▸ **ABOUT THIS TASK**
Each line of the data below must be reproduced without any change.

▸ **DATA BLOCK**
---*---

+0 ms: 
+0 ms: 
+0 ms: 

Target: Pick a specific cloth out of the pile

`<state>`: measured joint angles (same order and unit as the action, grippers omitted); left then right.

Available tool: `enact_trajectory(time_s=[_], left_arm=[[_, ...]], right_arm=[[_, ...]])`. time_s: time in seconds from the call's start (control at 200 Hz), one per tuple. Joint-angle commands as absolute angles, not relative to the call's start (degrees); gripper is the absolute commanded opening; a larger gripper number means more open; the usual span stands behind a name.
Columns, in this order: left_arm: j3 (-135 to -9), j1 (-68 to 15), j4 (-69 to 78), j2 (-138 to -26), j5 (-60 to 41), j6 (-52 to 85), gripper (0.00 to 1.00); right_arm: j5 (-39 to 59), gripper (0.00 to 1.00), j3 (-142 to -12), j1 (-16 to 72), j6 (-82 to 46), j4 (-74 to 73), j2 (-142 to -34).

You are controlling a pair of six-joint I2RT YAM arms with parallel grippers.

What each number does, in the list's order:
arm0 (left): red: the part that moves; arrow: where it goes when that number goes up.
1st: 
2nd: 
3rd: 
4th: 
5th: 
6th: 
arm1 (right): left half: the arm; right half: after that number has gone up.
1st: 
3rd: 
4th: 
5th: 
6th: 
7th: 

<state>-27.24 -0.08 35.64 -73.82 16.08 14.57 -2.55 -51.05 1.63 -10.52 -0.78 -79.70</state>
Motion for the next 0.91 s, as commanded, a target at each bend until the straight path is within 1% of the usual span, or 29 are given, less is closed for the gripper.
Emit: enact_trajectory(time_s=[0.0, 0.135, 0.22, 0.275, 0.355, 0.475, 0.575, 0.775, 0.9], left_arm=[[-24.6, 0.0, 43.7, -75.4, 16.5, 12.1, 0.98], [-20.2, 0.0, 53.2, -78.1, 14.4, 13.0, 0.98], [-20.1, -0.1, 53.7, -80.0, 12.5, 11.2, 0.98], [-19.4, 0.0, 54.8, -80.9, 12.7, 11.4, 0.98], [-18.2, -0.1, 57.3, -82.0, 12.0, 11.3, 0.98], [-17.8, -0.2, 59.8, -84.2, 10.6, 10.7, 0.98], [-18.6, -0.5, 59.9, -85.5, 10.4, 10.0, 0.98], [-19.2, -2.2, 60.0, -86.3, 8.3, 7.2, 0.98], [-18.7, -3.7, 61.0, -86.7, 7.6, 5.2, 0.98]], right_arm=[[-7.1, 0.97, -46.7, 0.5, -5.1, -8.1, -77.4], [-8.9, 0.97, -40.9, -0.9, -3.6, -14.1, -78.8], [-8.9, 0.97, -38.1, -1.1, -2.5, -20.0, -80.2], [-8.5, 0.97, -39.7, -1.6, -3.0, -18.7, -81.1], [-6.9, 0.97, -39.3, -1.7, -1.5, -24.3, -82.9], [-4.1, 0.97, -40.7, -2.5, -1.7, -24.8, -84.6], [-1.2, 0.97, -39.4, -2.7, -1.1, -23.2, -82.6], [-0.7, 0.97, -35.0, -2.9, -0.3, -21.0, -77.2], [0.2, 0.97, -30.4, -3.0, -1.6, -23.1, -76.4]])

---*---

▸ **OUTPUT FOR THIS EXERCISE**
+0 ms: 
+0 ms: 
+0 ms: 

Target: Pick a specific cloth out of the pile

`<state>`: measured joint angles (same order and unit as the action, grippers omitted); left then right.

Available tool: `enact_trajectory(time_s=[_], left_arm=[[_, ...]], right_arm=[[_, ...]])`. time_s: time in seconds from the call's start (control at 200 Hz), one per tuple. Joint-angle commands as absolute angles, not relative to the call's start (degrees); gripper is the absolute commanded opening; a larger gripper number means more open; the usual span stands behind a name.
Columns, in this order: left_arm: j3 (-135 to -9), j1 (-68 to 15), j4 (-69 to 78), j2 (-138 to -26), j5 (-60 to 41), j6 (-52 to 85), gripper (0.00 to 1.00); right_arm: j5 (-39 to 59), gripper (0.00 to 1.00), j3 (-142 to -12), j1 (-16 to 72), j6 (-82 to 46), j4 (-74 to 73), j2 (-142 to -34).

You are controlling a pair of six-joint I2RT YAM arms with parallel grippers.

What each number does, in the list's order:
arm0 (left): red: the part that moves; arrow: where it goes when that number goes up.
1st: 
2nd: 
3rd: 
4th: 
5th: 
6th: 
arm1 (right): left half: the arm; right half: after that number has gone up.
1st: 
3rd: 
4th: 
5th: 
6th: 
7th: 

<state>-27.24 -0.08 35.64 -73.82 16.08 14.57 -2.55 -51.05 1.63 -10.52 -0.78 -79.70</state>
Motion for the next 0.91 s, as commanded, a target at each bend until the straight path is within 1% of the usual span, or 29 are given, less is closed for the gripper.
Emit: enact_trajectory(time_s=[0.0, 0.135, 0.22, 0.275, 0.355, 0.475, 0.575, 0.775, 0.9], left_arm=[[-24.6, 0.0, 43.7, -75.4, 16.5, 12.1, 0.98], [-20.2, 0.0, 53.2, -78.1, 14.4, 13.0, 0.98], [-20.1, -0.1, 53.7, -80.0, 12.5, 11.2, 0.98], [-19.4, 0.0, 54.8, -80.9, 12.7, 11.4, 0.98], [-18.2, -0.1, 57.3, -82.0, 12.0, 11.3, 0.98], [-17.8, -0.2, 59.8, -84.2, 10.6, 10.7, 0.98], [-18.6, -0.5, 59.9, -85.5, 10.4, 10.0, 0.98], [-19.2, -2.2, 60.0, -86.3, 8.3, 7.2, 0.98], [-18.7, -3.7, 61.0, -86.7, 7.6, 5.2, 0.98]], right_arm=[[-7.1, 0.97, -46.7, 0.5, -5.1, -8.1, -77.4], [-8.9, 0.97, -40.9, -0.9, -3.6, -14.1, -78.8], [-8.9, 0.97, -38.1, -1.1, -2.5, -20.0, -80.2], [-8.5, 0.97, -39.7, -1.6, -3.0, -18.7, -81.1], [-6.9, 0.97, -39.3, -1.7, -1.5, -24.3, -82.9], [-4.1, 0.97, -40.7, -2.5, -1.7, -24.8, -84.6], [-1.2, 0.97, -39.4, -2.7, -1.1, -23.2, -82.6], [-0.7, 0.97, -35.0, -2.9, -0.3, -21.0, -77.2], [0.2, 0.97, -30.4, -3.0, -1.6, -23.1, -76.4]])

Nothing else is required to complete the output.